EXERCISE DETAILS ->
The answer must consist of every line from the entries that holds the word "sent".

EXERCISE INPUT ->

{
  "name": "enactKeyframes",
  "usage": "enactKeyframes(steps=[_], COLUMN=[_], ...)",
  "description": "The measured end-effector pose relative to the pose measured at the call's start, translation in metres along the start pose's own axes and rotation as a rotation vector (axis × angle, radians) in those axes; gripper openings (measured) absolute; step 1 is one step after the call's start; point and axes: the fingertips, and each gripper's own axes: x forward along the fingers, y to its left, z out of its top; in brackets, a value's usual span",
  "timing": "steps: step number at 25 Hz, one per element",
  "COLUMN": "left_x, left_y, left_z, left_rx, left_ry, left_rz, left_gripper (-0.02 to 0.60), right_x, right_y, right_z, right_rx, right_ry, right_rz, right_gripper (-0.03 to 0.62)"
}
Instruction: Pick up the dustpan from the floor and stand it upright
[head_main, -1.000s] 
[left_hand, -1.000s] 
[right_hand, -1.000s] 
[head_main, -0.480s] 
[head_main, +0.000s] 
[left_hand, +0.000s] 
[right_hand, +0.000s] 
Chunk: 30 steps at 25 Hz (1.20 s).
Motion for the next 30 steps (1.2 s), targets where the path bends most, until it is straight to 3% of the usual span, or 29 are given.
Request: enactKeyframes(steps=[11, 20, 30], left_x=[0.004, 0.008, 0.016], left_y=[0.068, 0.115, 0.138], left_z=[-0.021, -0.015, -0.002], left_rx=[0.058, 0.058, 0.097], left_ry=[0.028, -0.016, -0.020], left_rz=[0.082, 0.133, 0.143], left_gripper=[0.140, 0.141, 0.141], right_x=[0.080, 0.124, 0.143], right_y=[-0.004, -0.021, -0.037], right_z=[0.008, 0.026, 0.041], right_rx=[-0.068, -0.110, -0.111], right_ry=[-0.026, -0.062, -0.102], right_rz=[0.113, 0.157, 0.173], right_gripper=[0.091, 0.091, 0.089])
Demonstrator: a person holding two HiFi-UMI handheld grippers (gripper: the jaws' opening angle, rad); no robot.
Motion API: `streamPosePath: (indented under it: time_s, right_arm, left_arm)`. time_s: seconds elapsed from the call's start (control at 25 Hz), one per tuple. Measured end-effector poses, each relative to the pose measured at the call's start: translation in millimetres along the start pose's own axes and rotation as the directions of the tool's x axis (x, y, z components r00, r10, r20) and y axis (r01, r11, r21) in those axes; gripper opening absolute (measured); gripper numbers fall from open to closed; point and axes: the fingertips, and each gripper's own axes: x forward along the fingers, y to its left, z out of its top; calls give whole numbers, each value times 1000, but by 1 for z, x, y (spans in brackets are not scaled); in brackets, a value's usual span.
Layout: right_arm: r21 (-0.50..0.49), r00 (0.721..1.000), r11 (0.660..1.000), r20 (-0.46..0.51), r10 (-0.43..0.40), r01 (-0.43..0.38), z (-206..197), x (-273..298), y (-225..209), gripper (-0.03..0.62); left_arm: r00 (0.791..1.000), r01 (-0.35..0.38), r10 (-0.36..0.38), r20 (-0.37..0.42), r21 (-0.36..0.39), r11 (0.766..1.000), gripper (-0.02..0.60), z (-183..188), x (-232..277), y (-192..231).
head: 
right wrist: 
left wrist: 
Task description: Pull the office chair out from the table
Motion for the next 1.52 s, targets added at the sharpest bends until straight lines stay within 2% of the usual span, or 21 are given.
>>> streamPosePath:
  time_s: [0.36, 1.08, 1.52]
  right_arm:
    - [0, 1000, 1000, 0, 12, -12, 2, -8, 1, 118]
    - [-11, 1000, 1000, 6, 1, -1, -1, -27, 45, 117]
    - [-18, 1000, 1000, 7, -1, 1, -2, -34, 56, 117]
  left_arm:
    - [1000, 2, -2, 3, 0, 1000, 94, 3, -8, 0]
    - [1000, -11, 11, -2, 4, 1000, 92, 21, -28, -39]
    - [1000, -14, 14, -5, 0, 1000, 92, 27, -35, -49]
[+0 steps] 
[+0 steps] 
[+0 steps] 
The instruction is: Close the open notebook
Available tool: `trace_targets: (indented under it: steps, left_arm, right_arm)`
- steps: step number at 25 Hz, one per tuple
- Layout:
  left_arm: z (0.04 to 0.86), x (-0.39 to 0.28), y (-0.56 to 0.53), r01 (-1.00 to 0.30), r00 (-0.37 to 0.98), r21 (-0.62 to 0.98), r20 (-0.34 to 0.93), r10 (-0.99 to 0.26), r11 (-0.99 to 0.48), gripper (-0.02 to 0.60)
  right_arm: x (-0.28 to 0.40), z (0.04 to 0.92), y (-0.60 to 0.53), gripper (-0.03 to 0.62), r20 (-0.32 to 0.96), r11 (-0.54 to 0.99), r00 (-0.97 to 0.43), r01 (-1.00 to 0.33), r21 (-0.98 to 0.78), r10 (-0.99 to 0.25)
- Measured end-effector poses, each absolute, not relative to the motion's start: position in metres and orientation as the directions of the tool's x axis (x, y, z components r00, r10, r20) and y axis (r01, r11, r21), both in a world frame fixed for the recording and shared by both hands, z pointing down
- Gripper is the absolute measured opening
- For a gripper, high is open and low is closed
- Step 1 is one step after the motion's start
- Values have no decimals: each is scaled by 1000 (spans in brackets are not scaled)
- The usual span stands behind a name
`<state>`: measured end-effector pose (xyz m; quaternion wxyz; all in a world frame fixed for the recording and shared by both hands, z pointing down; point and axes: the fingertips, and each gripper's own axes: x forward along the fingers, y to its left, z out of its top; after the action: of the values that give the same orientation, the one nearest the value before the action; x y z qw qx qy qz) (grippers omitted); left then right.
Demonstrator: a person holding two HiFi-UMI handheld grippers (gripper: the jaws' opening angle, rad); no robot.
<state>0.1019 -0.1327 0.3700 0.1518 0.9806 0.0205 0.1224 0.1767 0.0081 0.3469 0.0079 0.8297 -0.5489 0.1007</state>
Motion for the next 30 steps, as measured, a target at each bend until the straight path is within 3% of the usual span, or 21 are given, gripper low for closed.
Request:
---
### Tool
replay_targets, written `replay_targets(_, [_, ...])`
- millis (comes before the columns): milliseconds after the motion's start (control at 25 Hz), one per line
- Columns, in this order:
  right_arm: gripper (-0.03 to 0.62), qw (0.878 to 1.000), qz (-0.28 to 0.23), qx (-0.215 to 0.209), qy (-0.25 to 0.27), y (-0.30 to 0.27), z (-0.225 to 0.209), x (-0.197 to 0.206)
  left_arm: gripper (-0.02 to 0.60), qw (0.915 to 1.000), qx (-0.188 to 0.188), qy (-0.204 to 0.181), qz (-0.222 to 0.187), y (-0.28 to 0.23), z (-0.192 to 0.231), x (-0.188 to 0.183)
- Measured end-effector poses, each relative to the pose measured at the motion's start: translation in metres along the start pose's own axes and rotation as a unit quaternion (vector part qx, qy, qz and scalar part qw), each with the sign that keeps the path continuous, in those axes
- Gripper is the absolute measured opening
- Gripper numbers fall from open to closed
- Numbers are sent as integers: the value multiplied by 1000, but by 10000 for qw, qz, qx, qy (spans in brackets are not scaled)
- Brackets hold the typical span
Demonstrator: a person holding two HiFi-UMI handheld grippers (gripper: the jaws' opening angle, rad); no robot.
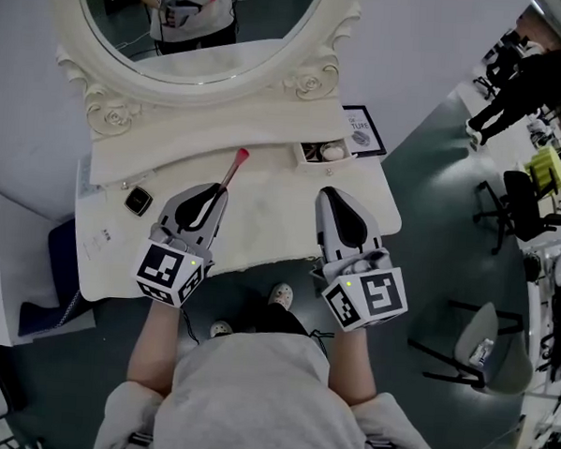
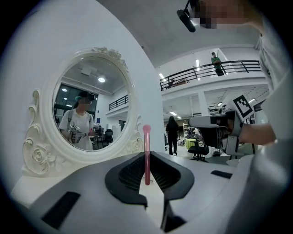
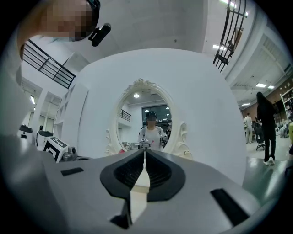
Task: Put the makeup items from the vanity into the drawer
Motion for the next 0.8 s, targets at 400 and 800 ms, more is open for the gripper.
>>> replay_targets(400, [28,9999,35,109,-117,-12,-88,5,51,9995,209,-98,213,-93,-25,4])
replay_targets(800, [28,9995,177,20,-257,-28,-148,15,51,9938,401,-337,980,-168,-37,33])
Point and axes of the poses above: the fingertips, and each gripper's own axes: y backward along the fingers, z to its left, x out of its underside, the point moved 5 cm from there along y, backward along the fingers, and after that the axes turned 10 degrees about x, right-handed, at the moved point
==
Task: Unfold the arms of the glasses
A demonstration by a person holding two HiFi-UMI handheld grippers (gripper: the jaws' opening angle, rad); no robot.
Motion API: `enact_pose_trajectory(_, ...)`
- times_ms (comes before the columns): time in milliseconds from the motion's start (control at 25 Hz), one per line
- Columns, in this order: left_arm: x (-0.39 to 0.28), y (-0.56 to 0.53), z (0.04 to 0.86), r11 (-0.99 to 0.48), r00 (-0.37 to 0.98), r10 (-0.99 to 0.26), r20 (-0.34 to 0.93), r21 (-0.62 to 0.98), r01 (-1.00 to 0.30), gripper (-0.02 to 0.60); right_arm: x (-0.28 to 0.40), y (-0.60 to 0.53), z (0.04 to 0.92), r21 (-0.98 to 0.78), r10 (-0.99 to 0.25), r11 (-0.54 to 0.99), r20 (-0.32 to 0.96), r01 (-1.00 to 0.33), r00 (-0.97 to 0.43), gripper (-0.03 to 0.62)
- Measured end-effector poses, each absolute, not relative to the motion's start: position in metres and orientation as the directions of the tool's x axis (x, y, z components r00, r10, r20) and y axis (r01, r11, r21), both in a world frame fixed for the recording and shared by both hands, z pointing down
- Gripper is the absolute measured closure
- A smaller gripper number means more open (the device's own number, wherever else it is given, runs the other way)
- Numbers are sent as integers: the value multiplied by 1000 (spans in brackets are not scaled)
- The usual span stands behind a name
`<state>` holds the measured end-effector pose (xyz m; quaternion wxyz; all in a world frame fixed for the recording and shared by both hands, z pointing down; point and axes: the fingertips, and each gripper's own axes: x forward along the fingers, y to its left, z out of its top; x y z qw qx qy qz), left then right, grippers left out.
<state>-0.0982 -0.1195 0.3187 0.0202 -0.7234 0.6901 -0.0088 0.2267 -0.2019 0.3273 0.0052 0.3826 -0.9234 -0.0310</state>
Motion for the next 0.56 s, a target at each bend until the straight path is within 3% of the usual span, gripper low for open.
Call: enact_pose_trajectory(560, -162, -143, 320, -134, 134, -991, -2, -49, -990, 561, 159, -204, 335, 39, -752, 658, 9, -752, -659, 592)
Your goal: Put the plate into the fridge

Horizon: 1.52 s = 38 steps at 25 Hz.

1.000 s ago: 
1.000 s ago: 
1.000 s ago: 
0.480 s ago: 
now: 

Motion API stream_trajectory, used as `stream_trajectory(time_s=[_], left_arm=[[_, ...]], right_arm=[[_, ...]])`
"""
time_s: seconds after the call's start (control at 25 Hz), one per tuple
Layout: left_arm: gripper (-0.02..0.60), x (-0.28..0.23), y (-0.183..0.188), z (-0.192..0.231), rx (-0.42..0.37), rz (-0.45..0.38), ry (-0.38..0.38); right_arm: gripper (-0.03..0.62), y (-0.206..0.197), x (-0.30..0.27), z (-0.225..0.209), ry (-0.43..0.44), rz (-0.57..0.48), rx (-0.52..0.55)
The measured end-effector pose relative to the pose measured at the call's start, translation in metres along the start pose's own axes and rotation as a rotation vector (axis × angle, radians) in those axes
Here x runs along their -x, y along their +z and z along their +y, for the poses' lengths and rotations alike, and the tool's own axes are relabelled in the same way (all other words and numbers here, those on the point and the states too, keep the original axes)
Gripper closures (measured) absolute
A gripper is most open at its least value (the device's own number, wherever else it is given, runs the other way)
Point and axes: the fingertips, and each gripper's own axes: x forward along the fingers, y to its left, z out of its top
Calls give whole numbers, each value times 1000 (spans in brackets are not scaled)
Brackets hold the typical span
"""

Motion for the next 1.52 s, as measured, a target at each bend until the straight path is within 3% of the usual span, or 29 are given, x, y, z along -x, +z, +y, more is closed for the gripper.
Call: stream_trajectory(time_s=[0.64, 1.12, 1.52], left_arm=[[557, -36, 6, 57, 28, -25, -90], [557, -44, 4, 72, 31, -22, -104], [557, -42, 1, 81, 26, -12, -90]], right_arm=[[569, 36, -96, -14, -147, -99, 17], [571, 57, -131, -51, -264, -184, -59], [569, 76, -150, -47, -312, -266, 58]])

REPLY TO THE EXERCISE ->
- Numbers are sent as integers: the value multiplied by 1000, but by 10000 for qw, qz, qx, qy (spans in brackets are not scaled)
- Numbers are sent as integers: the value multiplied by 1000 (spans in brackets are not scaled)

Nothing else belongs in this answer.